Correlation between alexithymia and functional connectivity

A regression analysis was performed using the total scores and subscale scores (DIF, DDF, and EOT) of TAS-20 for each participant. The regression analysis was conducted for functional connectivity of the significant positive or negative functional connections identified in the ASL functional connectivity analysis at the group level (2nd level analysis) among all ROIs. The significance level was set to 5%, and analysis-level false discovery rate (FDR) correction was used for multiple comparisons.

Additional analysis

Investigation of subscales of TAS-20

To investigate which component of alexithymia is strongly associated with the areas of functional connectivity with alexithymia that were found to be significant, we conducted a regression analysis using the scores of each subscale of TAS-20 (DIF, DDF, and EOT) for each participant, in addition to the analysis of the total TAS score. We set the significance level at 5% and used analysis-level FDR correction for multiple comparisons.
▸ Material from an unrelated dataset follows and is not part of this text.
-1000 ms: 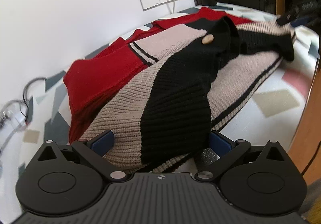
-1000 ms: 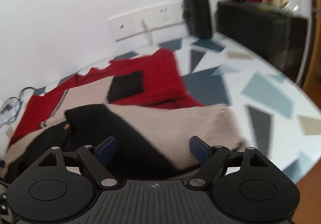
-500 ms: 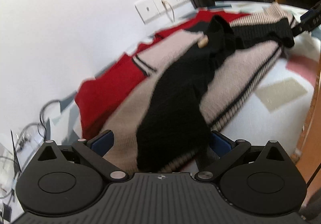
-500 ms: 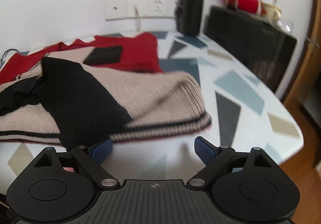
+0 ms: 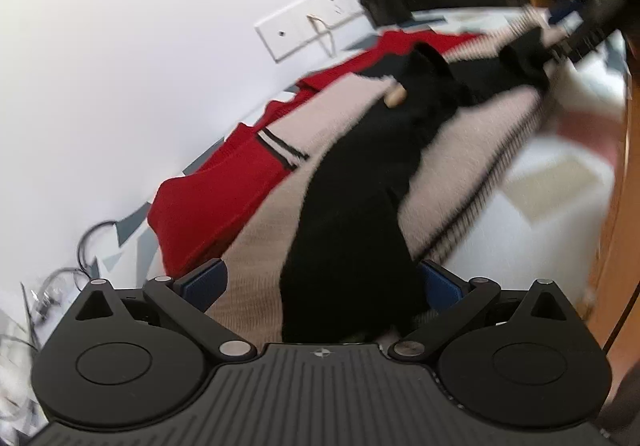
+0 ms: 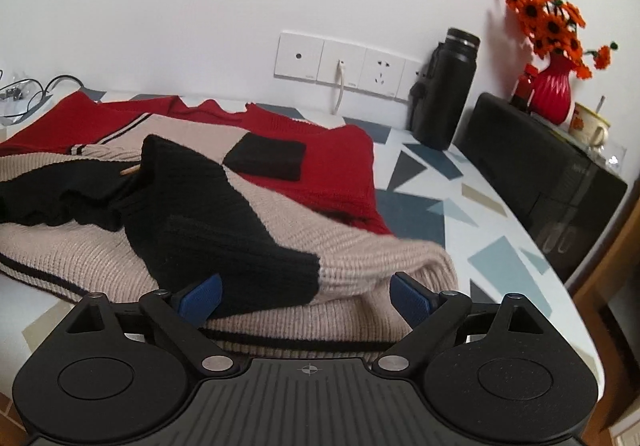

Partial correlation analysis

There have been reports of a relationship between alexithymia and anxiety or depression. For instance, Lee et al. [21] revealed a positive correlation between the total score of TAS-20, DIF, and STAI-S (state anxiety). In a study conducted with Japanese participants, Kojima et al. [22] reported a positive correlation between TAS-20 and a depression index. Additionally, studies investigating functional connectivity at rest in MDD, anxiety disorder, and anxiety traits have reported abnormal functional connectivity in the DMN in both depression and anxiety [23, 24]. Therefore, even if there is a relationship between alexithymia and functional connectivity, the relationship may be a spurious correlation due to confounding factors such as depression or anxiety. In addition, age and gender have been reported to affect TAS-20 scores [25]. Accordingly, this study conducted additional investigations that considered age, dummy variable of gender, anxiety (STAI) and depression (CES-D) indices for the significant relationship between alexithymia and functional connectivity.

For the analysis method, partial correlation coefficients were calculated between the scores of TAS-20 (total score and DIF score) and the values of functional connectivity, while controlling for the scores of age, gender, STAI-state, STAI-trait, and CES-D as covariates. The pcor function in R version 4.1.3 was used to conduct the partial correlation analysis. The values of functional connectivity were extracted from the individual analysis (1st level analysis) of ASL functional connectivity analysis and used for the analysis. The significance level was set at 5%. Because the STAI, CES-D data for one participant was lost due to a technical error, this analysis was performed on 41 persons.

Results

Demographic data

Demographic data for the 42 subjects included in the analysis are shown below (mean ± SD, 28 female): age, 31.19 ± 9.46; TAS20, 31.19 ± 9.46; TAS20-DIF, 31.19 ± 9.46; TAS20-DDF, 31.19 ± 9.46; TAS20-EOT, 31.19 ± 9.46; CES-D, 31.19 ± 9.46; STAI-state, 31.19 ± 9.46; STAI-trait, 31.19 ± 9.46. Four participants scored above the TAS-20 cut-off point (61), with a maximum score of 63. No participant scored above 70, confirming that alexithymia tendencies were generally within the healthy range in the current group of participants.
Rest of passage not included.